* **What is needed**:
Find each line below that includes "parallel", then copy it.

* **Records shown**:
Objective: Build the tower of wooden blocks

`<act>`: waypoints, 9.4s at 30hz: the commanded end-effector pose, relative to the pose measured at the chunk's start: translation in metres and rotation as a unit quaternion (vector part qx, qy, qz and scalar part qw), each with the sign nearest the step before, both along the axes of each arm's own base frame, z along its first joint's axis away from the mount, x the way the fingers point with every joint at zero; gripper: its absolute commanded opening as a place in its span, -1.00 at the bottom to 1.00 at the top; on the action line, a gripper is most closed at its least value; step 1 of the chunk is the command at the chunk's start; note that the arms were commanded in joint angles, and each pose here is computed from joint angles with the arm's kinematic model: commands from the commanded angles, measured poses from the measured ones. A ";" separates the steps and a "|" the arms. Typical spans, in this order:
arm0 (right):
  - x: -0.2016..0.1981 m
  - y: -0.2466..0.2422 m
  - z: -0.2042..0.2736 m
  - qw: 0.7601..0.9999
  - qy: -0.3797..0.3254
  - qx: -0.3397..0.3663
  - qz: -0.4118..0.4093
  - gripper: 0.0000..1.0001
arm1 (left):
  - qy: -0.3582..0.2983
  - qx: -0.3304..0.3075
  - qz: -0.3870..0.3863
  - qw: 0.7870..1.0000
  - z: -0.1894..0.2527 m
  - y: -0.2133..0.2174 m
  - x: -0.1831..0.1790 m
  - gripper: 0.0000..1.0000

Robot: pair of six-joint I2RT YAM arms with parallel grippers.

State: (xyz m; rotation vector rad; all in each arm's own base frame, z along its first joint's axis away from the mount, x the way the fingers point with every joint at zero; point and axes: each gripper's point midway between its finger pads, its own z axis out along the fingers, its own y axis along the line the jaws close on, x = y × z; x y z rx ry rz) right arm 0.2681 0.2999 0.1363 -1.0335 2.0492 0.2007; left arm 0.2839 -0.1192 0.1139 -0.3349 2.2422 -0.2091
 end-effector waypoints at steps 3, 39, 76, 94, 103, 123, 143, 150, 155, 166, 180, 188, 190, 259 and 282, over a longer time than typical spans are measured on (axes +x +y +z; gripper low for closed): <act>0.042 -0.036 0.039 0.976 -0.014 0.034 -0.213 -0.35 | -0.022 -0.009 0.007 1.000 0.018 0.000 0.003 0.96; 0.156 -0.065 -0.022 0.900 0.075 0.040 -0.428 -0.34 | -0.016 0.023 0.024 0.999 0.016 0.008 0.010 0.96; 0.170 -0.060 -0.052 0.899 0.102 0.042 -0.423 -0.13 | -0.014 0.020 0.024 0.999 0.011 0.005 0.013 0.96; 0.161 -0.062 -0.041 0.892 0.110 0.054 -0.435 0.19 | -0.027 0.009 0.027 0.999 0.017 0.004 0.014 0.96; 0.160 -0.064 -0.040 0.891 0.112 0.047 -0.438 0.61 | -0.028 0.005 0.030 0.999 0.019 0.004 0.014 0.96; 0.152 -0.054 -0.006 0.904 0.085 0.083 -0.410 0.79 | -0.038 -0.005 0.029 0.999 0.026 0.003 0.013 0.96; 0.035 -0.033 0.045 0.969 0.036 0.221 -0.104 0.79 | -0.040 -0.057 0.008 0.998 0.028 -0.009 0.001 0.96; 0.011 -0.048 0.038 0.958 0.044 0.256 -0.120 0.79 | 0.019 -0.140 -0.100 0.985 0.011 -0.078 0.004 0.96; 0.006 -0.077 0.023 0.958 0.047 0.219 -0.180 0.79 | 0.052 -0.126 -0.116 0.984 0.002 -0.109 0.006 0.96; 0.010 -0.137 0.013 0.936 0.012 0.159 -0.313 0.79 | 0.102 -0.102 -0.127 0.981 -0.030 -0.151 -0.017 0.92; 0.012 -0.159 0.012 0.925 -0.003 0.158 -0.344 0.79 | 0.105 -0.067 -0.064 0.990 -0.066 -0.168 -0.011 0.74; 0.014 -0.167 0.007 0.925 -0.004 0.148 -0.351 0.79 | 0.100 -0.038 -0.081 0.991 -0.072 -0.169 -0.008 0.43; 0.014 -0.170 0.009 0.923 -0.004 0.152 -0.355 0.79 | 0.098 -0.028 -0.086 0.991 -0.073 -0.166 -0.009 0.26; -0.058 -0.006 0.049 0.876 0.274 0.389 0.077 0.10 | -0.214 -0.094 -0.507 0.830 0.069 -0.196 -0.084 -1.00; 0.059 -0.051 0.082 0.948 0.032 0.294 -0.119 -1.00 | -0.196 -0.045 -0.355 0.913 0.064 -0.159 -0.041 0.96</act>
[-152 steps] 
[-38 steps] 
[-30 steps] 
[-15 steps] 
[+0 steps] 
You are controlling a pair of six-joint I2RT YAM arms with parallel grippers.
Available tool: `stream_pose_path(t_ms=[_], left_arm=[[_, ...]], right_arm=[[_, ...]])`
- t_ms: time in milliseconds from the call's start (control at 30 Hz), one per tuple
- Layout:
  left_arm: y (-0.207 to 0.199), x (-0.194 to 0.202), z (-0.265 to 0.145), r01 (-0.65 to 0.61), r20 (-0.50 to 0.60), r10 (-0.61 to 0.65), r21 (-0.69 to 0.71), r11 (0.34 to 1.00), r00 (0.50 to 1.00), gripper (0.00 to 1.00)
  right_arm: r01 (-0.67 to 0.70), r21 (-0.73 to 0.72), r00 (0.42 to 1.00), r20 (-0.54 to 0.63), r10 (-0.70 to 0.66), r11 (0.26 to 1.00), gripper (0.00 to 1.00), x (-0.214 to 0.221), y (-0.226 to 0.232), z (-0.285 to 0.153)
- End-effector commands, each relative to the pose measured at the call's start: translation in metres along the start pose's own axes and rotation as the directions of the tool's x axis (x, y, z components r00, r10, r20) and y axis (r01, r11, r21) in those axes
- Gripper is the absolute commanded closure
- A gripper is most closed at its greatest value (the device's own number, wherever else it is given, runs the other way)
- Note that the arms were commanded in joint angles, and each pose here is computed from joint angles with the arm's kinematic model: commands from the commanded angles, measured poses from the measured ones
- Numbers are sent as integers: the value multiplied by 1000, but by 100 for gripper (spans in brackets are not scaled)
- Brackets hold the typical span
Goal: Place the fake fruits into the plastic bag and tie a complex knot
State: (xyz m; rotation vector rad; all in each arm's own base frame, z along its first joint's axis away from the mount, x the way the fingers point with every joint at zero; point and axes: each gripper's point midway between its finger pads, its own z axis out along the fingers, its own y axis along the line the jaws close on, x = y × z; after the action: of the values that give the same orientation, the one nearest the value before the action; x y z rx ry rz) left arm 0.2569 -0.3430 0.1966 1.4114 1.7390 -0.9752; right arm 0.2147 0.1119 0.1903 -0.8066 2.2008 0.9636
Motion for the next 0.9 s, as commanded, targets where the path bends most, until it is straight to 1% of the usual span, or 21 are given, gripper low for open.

* **Answer space**:
Robot: pair of six-joint I2RT YAM arms with parallel grippers.
You are controlling a pair of six-joint I2RT YAM arms with parallel grippers.

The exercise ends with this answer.